Do you have a hard time saying no?
Lots of people do, including me. It must have something to do with my entrepreneurial spirit or some fear that I’ll miss out on the opportunity of a lifetime. Or maybe I’ve just got this nurturing soul deep down inside that never wants to let anyone down . . . or maybe it’s a bit of all of these things, or something else altogether.
Funny thing is, people often tell me “no” and I rarely think twice about it. “No” is a fact of life. I accept it, and simply plan around the obstacle it presents. It’s no big deal and the planet doesn’t suddenly veer off course and crash into the sun, planes don’t fall from the sky, and the oceans don’t start to boil. In fact, the world keeps on spinning just fine, and somehow I get on with my life.
So what gives?
My guess is the inability to say “no” is quite common. A little visit with my good friend Google and I find lots and lots of scholarly articles on the topic, and lots of not-so-scholarly articles. In one of the former, Psychology Today calls people who never say no, “People Pleasers.”
I’m sure you know some (I do).
These are the friends or family members you can always count on to be there to help you get your work done, to help you move, to help make all the arrangements, and offer a shoulder to lean on.
Funny thing is, Psychology Today says this behavior can ultimately be unhealthy for you. After all, if you’re always busy pleasing others, what about your needs? Who’s taking care of you?
When you’re always catering to others, when do you ever have time for yourself, mentally or physically? You don’t exercise. You don’t get good sleep. You get distracted, trying to please everyone else and do what you need to do for yourself. Your work suffers.
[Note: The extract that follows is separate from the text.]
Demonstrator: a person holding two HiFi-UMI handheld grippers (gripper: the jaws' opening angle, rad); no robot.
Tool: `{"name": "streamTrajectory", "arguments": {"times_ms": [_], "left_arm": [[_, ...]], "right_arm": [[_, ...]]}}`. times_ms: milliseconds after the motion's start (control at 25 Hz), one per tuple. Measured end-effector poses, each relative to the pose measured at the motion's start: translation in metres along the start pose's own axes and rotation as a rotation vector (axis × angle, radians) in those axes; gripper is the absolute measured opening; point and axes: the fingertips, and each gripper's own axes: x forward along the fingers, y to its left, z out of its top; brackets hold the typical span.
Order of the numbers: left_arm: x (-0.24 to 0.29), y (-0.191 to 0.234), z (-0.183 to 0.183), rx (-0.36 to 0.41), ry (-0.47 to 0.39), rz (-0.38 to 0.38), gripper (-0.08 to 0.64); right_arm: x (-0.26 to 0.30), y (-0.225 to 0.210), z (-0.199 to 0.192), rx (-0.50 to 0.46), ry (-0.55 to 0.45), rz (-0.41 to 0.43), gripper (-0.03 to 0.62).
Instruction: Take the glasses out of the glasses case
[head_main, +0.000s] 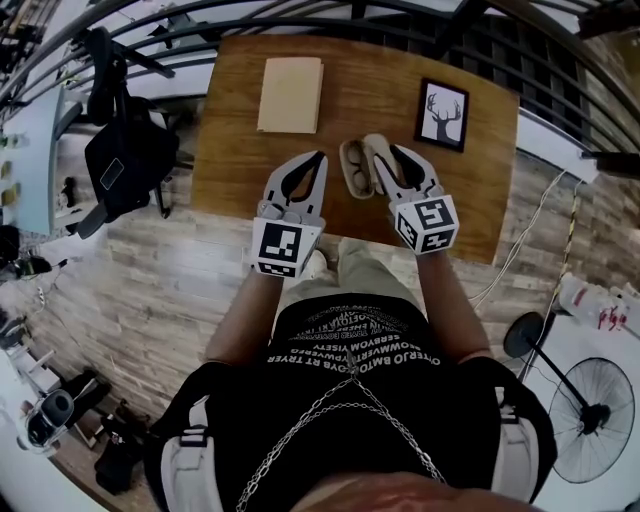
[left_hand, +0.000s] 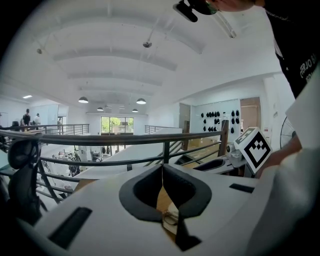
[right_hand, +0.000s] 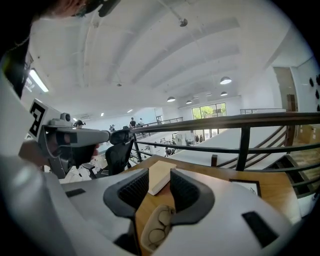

Your home life suffers. Your health suffers. Eventually, you begin to resent others who ask you to do things for them—your boss, your spouse, your partner, or the guy or gal next door.
We could all use a little trunk monkey . . . once in a while.
It’s amazing how much chaos a simple two-letter word—or lack thereof—can cause. I guess there’s a lot more to this never saying “no” thing than I imagined.
Here are other reasons people don’t say no:
- Low self-esteem
- Fear of rejection
- They don’t want to miss out
- They don’t want to disappoint parents, spouses, siblings, friends, etc.
- They fear failure, and saying no (in their minds) is the same as failing
- They are prone to self-sacrifice—putting other’s needs ahead of their own
- They are deferential to people in positions of authority
. . . and the list goes on.
I can remember how, when I was just starting out in my career, I felt as though I could never tell my bosses “no.” What would they think, that I’m some sort of slacker, that I’m not willing to give my all? “Sure I’ll stay late tonight?” I’d say or “You need that 300-page report by Monday? No sweat.”
I think we’ve all been there, and it smacks more of being a means of self-preservation (or job-preservation) rather than some deep-seated emotional issue. Similarly, in my entrepreneurial pursuits, especially early on, being a people pleaser was more about paying the bills than being submissive.
And yet, there is a lesson to be learned. When you say “yes” all the time, what does this tell others about you? Are you a pushover? Will they respect you? Will they respect your boundaries (if you even have any)? And what happens if you say “yes” to something, and then fail to deliver? Who’s to blame there?
At a minimum, if you never say “no,” you run the risk of wearing yourself to a frazzle. I know, I’ve been there. You try to do it all, but sometimes there’s just not enough time in the day or gas in the tank. Your productivity and creativity suffers, to say nothing of your typically cheery mood, and the quality of your work has nowhere to go but down.
Sometimes “no” is the best answer you can give someone, especially when you do it constructively and graciously. Don’t go overboard apologizing for why you can’t say “yes” at a particular moment in time, and never make excuses, but do make a point of thanking the person asking for your help for the opportunity, especially if it’s a client or work colleague. He or she will come away appreciating your honesty and candidness . . . and maybe, just maybe, next time you won’t have to say no because the person will have learned a little bit about your boundaries and you will have earned some respect. Sometimes pushing back can be the best thing for all involved.
What has been your experience saying “no?” Do you find it easy or is it difficult? How do you react when someone says “no” to you?
Share your thoughts here . . . and I won’t take no for an answer.